Pada awal berdiri, pengelolaan pabrik gula ini masih mengekor sebuah perusahaan Belanda yang memiliki pabrik gula Kali Bagor di Banyumas (Jawa Tengah). Hanya terkadang kalau pas menemui masalah yang sedikit agak pelik dalam pengelolaannya, permasalahannya akan di bawa ke kantor induknya yang berada di Semarang.

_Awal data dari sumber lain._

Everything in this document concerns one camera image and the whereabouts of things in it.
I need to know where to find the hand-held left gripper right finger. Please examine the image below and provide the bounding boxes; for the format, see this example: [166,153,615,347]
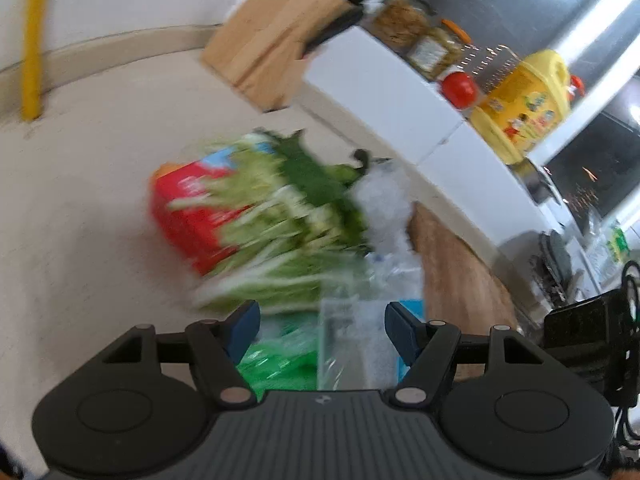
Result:
[384,301,551,407]

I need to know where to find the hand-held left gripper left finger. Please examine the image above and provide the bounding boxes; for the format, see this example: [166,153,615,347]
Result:
[90,299,262,407]

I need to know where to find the clear wrapper with blue stripe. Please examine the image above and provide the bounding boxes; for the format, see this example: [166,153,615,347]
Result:
[317,252,426,393]

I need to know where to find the leafy green vegetable scraps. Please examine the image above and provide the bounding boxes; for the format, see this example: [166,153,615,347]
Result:
[167,129,371,313]

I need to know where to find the wooden cutting board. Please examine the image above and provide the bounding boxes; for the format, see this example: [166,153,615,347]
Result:
[407,202,526,391]

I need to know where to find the grey scrubbing cloth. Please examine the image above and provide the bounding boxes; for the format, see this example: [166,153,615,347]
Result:
[540,230,573,286]

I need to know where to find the green bottle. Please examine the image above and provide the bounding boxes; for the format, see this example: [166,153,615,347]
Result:
[606,220,630,263]

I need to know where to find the red and blue snack box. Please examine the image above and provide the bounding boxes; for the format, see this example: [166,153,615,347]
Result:
[150,145,281,277]

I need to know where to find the crumpled clear plastic bag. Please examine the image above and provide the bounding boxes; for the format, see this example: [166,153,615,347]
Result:
[347,162,418,261]

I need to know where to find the yellow detergent bottle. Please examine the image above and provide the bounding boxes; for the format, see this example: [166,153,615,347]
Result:
[470,49,586,166]

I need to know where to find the red tomato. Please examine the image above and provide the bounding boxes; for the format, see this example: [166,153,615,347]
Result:
[441,71,478,110]

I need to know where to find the glass jar of green pickles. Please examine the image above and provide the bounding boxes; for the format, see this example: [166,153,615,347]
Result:
[407,19,471,81]

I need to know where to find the wooden knife block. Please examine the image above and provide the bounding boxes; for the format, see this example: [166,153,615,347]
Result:
[200,0,363,113]

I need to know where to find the glass jar of tan pickles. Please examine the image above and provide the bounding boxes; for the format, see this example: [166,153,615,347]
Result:
[370,0,433,53]

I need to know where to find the yellow pipe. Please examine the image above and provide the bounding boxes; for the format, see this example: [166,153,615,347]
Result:
[21,0,56,122]

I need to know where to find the black cable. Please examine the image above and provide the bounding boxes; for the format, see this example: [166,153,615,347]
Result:
[607,395,640,466]

Namun, seiring perkembangannya akhirnya pabrik gula mulai melakukan produksi gula sendiri pada tahun 1924 dan sekaligus membentuk perusahaan sendiri yang diberi nama Suikerfabriek Soedhono van de Cultuur Maatschappij der Vorstenlanden bij Ngawi, atau yang kemudian dikenal dengan PG Soedhono saja.
Pada
waktu Jepang menduduki Hindia Belanda, PG Soedhono ini sempat diambil alih oleh
pasukan Jepang. Tapi setelah Indonesia merdeka, semua aset pabrik gula ini
direbut oleh pejuang Indonesia dari cengkeraman pasukan Jepang, dan kemudian
difungsikan kembali sebagai PG Soedono, yang mengolah tebu menjadi gula pasir.
Ketika
Belanda berusaha kembali untuk menjajah Indonesia lagi pada tahun 1949, pabrik
gula ini menjadi rebutan antara pasukan Netherlands
Indies Civil Administration (NICA)
dengan para pejuang Indonesia. Merasa kalah dalam persenjataan, pejuang
Indonesia akhirnya membumihanguskan pabrik gula tersebut agar tidak digunakan
oleh Belanda lagi.
Pada
1951, pabrik gula ini dibangun kembali dan kemudian mulai beroperasi untuk
memproduksi gula lagi yang dipimpin oleh Keyman. Selang tiga tahun, Keyman
digantikan oleh Leyssius. Setelah terjadi perlawanan dari pejuang Indonesia
secara gerilya dan terus menerus, akhirnya memaksa Belanda untuk hengkang dari
Indonesia. Aset prabik gula ini akhirnya dinasionalisasi oleh Pemerintah
Republik Indonesia.
Pada 10 Desember 1957 dilakukan beberapa perombakan kepengurusan. Direksi sebagai pimpinan tertinggi Perusahaan Negara (PN) yang berpusat di Jakarta melakukan perubahan struktur organisasi perkebunan dari sentralisasi menjadi desentralisasi dan status PG Soedhono menjadi Perusahaan Perkebunan Negara (PPN). Dengan dikeluarkannya Peraturan Pemerintah (PP) Nomor 1/1962 dan Nomor 2/1962 tentang Perusahaan Negara (PN) maka PG Soedhono berubah dari PPN menjadi Perusahaan Negara Perkebunan (PNP). Pada perubahan ini kepemimpinan PG Soedhono dipegang oleh Doeri Djogowirono.
Terus
secara berturut-turut terjadi pergantian kepemimpinan pabrik gula ini. Pada
1969 pimpinan pabrik gula ini dipegang oleh R. Soenjoto Reksodimuljo, lalu pada
1973 Pamujo, BSc menjadi Direktur PG Soedhono, dan kemudian pada 1977 R.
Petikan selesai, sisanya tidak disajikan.